The one aspect of Gonzaga's scheduling that Rose hopes to emulate is getting BYU into more marquee nonconference tournaments. Gonzaga has been in just about all of them and is one of the headline teams in the CBE Classic this year in Kansas City. BYU has chosen to go to more underpublicized events. Some of the events, though, like the Old Spice Classic in Orlando, the Puerto Rico Tip Off and the 76 Classic in Anaheim are off limits for BYU because the last day of the event is held on Sunday, which is not allowed to be a competitive day for the Cougars' sports teams because of religious observation.

Rose said he has already spoken to Utah coach Jim Boylen and the two have agreed to continue the rivalry every season, alternating home-road sites.

"We'll keep the Utah State series too and then add a home-and-home with Gonzaga and a home-and-home with Saint Mary's," Rose said. "That upgrades our schedule right there and is a chance to increase our RPI. We've been pretty good in a regional situation within the footprint of the MWC and the TV agreement we've had, but we want to expand it more and have more of a national program, which is what the football team is doing."

BYU's schedule is more challenging this season with a game against UCLA in the Wooden Classic in Anaheim, at Creighton (part of the MWC/MVC Challenge), possibly tough neutral site games (if these teams are better than projected) against South Florida and then either Saint Mary's or Texas Tech in South Padre Island, Texas; Arizona in Salt Lake City and UTEP at home.

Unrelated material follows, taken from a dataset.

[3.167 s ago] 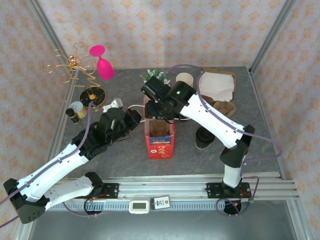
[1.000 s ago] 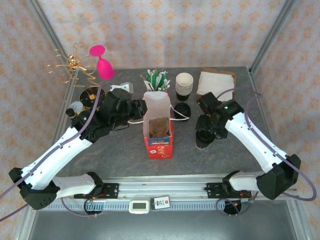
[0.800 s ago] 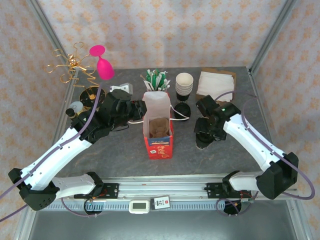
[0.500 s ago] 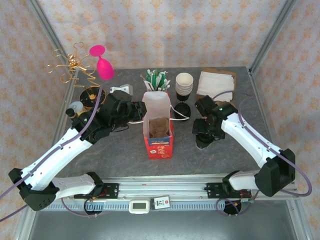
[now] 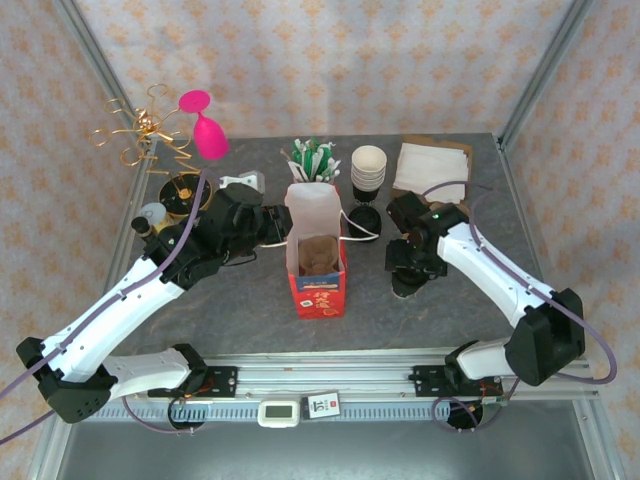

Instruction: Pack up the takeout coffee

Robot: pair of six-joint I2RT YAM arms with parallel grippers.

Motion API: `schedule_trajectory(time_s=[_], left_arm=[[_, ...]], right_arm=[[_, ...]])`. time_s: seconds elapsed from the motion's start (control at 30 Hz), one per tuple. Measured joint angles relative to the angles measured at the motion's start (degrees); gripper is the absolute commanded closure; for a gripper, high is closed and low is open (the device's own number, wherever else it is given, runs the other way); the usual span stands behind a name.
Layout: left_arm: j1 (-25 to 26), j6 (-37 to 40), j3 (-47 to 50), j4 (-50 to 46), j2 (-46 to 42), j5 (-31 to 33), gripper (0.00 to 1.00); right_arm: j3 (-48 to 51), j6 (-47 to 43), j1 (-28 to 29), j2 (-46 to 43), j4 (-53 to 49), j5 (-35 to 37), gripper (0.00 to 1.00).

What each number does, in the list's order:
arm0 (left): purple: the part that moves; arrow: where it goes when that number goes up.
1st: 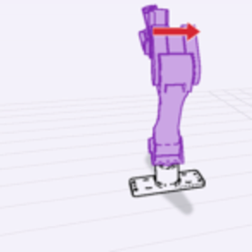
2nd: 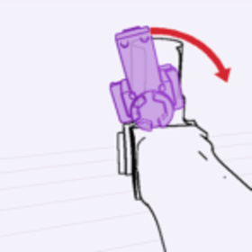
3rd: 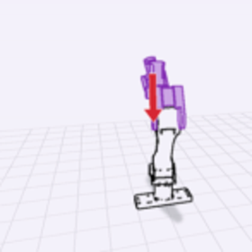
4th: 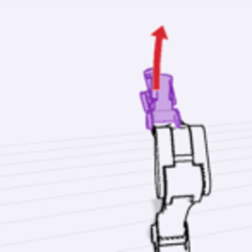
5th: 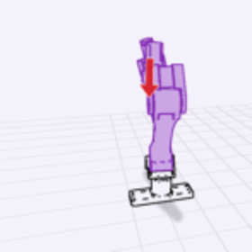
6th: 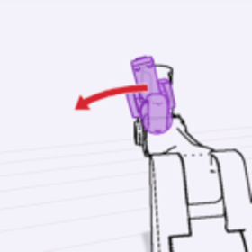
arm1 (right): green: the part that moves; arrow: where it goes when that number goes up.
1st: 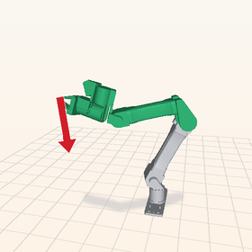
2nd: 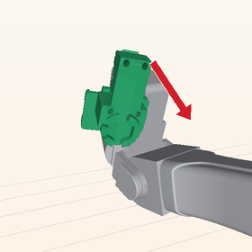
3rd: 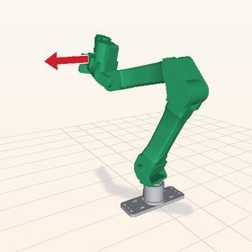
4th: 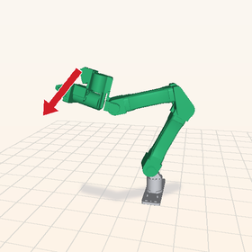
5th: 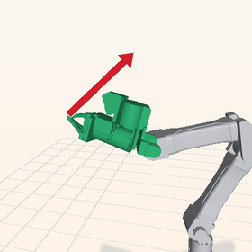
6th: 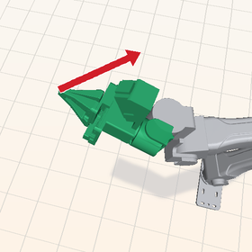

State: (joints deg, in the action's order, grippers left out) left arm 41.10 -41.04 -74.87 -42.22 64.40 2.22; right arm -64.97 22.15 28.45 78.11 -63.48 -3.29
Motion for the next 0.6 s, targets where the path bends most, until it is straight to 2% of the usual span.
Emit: schedule_trajectory(time_s=[0.13, 0.4, 0.6], left_arm=[[0.0, 0.0, 0.0, 0.0, 0.0, 0.0, 0.62], [0.0, 0.0, 0.0, 0.0, 0.0, 0.0, 0.61], [-0.4, 0.0, 0.0, 0.0, 0.0, 0.0, 0.59]], right_arm=[[0.2, -0.4, 0.0, 0.7, 0.2, 0.0, 0.21], [0.2, -0.4, 0.0, 1.2, 0.7, 0.0, 0.21], [0.3, -0.4, 0.0, 1.3, 1.1, 0.1, 0.27]])
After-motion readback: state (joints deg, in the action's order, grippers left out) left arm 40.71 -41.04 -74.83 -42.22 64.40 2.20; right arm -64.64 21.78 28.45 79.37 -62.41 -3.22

Having Fresno State (home) and a rebuilding Hawaii (Salt Lake City) isn't awful, either, on the home slate. The conference games this season against San Diego State, UNLV and New Mexico, all possible NCAA teams, certainly add up to a likely strong power rating. The key will be for Saint Mary's and/or Portland to be consistently good enough to warrant comparisons to teams like UNLV and possible UNM or SDSU, which are just now looking like regular postseason teams.